Ancient kingdom south of Lake Urmia

Mannaea (/məˈniːə/, sometimes written as Mannea; Akkadian: Mannai, Biblical Hebrew: Minni (מנּי)) was an ancient kingdom that flourished in northwestern Iran, primarily south and southeast of Lake Urmia, during the early first millennium BCE, roughly from the 10th to the 7th century BCE. It developed into a prominent regional power along the northeastern frontier of the Neo-Assyrian Empire, situated between major neighbors like Urartu and a constellation of smaller buffer states, such as Zikirta and Musasir. The capital of Mannaea was likely at Izirtu, near modern-day Saqqez.

Mannaea played a key role in the shifting alliances between the Assyrian and Urartian empires, acting alternately as ally and adversary. Archaeological and textual evidence points to a complex society with fortified cities, regional governors, and a tributary economy. Although its exact ethno-linguistic identity remains uncertain, Assyrian sources suggest the Mannaeans spoke an unidentified language. Some scholars link it to the Hurro-Urartian family, while others, based on recent genetic evidence from Hasanlu Tepe, propose ties to Armenian or a distinct non-Indo-Iranian language.

The kingdom ultimately declined under pressure from expanding Assyrian and Median influence, and by the late 7th century BCE, it was absorbed into the Median kingdom. Mannaea is occasionally referenced in classical and biblical sources under the name "Minni."

== Etymology of name ==
The name of Mannaea and its earliest recorded ruler Udaki were first mentioned in an inscription from the 30th year of the rule of Shalmaneser III (828 BC). The Assyrians usually called Manna the "land of the Mannites", Manash, while the Urartians called it the land of Manna.

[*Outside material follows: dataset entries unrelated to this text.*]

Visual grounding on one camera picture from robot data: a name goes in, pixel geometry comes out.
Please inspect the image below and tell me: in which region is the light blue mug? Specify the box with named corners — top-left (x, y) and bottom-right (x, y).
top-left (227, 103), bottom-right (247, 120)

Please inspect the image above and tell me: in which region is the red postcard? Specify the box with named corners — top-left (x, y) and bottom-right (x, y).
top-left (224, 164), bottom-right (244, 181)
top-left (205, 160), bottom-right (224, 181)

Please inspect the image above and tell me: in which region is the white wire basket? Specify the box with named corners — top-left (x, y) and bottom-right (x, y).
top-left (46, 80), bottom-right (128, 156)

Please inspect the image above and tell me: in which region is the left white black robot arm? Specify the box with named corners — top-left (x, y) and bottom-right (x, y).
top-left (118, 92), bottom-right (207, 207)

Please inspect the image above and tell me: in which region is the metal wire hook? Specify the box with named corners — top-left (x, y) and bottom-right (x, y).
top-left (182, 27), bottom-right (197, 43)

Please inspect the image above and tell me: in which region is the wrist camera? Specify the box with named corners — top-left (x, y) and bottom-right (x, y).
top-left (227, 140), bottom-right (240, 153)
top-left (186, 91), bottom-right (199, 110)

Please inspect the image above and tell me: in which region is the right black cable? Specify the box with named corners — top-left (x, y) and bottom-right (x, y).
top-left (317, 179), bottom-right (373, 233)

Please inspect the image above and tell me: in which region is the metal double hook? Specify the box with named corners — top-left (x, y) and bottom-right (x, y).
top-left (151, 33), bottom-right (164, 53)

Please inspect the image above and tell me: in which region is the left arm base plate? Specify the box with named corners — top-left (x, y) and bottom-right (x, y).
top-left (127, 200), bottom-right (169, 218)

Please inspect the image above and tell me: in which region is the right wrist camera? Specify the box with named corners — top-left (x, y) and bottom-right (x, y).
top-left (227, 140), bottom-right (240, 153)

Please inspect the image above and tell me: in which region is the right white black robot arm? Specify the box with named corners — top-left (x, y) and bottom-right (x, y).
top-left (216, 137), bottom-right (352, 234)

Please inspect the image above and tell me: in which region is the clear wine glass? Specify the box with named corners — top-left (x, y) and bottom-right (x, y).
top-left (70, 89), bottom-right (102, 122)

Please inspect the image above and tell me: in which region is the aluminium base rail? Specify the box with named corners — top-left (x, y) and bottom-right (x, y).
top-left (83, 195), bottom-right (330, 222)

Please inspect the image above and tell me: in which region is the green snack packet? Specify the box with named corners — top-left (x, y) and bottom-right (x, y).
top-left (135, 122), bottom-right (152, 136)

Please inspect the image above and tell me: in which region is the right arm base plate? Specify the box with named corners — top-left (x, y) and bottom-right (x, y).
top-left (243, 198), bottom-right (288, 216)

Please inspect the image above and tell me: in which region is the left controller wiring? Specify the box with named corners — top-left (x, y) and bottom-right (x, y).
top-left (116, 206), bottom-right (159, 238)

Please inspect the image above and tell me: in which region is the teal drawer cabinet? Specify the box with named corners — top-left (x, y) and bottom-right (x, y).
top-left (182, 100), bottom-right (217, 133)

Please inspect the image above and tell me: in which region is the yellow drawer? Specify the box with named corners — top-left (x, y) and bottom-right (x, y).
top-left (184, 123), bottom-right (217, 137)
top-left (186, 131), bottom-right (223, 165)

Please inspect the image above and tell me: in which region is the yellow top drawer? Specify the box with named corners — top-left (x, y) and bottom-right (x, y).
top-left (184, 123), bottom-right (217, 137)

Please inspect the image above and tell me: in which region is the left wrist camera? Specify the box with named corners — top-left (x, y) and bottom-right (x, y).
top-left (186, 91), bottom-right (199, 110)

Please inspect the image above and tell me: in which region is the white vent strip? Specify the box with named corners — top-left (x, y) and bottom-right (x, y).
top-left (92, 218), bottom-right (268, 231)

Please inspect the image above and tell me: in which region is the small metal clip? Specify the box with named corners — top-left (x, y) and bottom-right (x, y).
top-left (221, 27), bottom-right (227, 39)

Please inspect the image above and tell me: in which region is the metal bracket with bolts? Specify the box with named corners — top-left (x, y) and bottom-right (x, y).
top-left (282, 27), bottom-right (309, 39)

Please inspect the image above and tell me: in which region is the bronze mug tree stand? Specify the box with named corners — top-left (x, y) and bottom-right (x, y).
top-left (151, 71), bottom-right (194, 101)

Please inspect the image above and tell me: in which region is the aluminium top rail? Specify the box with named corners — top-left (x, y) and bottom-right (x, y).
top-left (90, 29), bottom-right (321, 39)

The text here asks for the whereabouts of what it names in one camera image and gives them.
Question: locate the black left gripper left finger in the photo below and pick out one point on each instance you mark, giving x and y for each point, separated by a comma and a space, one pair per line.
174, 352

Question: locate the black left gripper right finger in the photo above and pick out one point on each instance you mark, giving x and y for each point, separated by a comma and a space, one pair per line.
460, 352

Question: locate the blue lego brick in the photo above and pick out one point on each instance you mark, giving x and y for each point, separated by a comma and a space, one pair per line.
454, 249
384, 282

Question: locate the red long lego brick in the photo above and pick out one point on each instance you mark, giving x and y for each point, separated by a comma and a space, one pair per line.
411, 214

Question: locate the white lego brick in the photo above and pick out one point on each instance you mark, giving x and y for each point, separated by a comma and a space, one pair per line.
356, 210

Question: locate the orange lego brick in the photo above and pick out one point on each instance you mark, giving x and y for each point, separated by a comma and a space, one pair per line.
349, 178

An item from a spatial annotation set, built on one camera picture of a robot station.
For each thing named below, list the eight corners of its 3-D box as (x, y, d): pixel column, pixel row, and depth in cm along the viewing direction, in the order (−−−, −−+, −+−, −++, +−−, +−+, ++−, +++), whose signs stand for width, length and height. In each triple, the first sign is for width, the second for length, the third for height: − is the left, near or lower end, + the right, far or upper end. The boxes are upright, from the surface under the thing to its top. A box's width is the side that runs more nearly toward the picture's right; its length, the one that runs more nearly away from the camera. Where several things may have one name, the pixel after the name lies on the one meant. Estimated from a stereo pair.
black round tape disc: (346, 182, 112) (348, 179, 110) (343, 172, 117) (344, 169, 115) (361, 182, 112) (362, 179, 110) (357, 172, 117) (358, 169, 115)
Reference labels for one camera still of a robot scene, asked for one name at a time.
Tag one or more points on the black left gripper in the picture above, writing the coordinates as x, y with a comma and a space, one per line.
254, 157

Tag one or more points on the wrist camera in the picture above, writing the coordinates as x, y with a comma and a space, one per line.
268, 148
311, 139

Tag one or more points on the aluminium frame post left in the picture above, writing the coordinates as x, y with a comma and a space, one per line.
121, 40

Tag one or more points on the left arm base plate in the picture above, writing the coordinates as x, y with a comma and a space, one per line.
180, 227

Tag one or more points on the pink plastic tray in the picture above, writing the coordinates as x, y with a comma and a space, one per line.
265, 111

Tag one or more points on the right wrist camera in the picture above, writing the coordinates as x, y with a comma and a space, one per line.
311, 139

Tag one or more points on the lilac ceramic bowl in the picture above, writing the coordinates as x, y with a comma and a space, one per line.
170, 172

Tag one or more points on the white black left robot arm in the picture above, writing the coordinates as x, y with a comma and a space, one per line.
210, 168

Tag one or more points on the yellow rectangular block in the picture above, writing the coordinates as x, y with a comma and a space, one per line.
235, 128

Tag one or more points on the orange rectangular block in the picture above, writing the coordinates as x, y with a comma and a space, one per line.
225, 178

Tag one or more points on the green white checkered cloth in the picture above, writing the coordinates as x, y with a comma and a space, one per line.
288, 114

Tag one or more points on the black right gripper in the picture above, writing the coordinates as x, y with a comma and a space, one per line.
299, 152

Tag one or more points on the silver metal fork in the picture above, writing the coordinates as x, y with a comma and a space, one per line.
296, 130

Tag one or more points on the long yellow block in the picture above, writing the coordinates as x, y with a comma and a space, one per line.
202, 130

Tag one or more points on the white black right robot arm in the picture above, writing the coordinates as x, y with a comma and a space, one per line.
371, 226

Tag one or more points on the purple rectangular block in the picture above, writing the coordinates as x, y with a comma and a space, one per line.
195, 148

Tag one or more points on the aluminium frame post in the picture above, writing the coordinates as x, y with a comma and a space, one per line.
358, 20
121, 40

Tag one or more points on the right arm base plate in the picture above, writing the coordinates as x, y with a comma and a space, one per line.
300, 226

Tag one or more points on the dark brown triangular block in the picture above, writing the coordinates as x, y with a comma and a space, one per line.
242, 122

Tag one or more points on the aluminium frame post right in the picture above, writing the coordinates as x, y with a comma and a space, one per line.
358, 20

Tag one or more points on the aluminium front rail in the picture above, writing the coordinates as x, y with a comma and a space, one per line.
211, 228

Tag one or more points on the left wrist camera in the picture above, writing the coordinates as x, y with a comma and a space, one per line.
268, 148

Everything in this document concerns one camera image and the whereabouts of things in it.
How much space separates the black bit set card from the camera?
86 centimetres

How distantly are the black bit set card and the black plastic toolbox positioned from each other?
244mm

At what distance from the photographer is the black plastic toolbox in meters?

Describing the march of Salmanasar III in the 16th year (843 BC), it was reported that the king reached the land of Munna, occupying the interior of Zamua. However, the chronicle does not mention any march or taxation on the state of Mannaea. It is possible that the Assyrians either failed to conquer Mannaea, or advanced only to the border of Mannaea, and then changed course and marched on the neighboring country of Allarabia.

In the Bible (Jeremiah 51:27), Mannaea is called "Minni", and is mentioned with Ararat and Ashkenaz as some of the future destroyers of neo-Babylon. The Jewish Encyclopedia (1906), identified Minni with Armenia:

According to the Peshiṭta and Targum Onkelos, the "Minni" of the Bible (Jer. li. 27) is Armenia—or rather a part of that country, as Ararat is also mentioned (Isa. xxxvii. 38; II Kings xix. 37) as a part of Armenia.

It can also relate to one of the regions of ancient Armenia, such as Manavasean (Minyas). Together with Ararat and Ashkenaz, this is probably the same Minni from the Assyrian inscriptions, corresponding to Mannea. The name "Armenia" has been theorized by some scholars as possibly deriving from "ḪAR Minni," meaning, the "mountains of Minni."

==Location==
Their kingdom was situated east and south of the Lake Urmia. Excavations that began in 1956 succeeded in uncovering Ziwiyeh and its branches the fortified city of Hasanlu, once thought to be a potential Mannaean site. The site of Qalaichi near the modern city of Bukan in West Azerbaijan Province has been linked to the Mannaeans based on a stela with this toponym found at the site.

After suffering several defeats at the hands of both Scythians and Assyrians, the remnants of the Mannaean populace were absorbed by the Matieni and the area became known as Matiene. It was then annexed by the Medes in about 609 BC.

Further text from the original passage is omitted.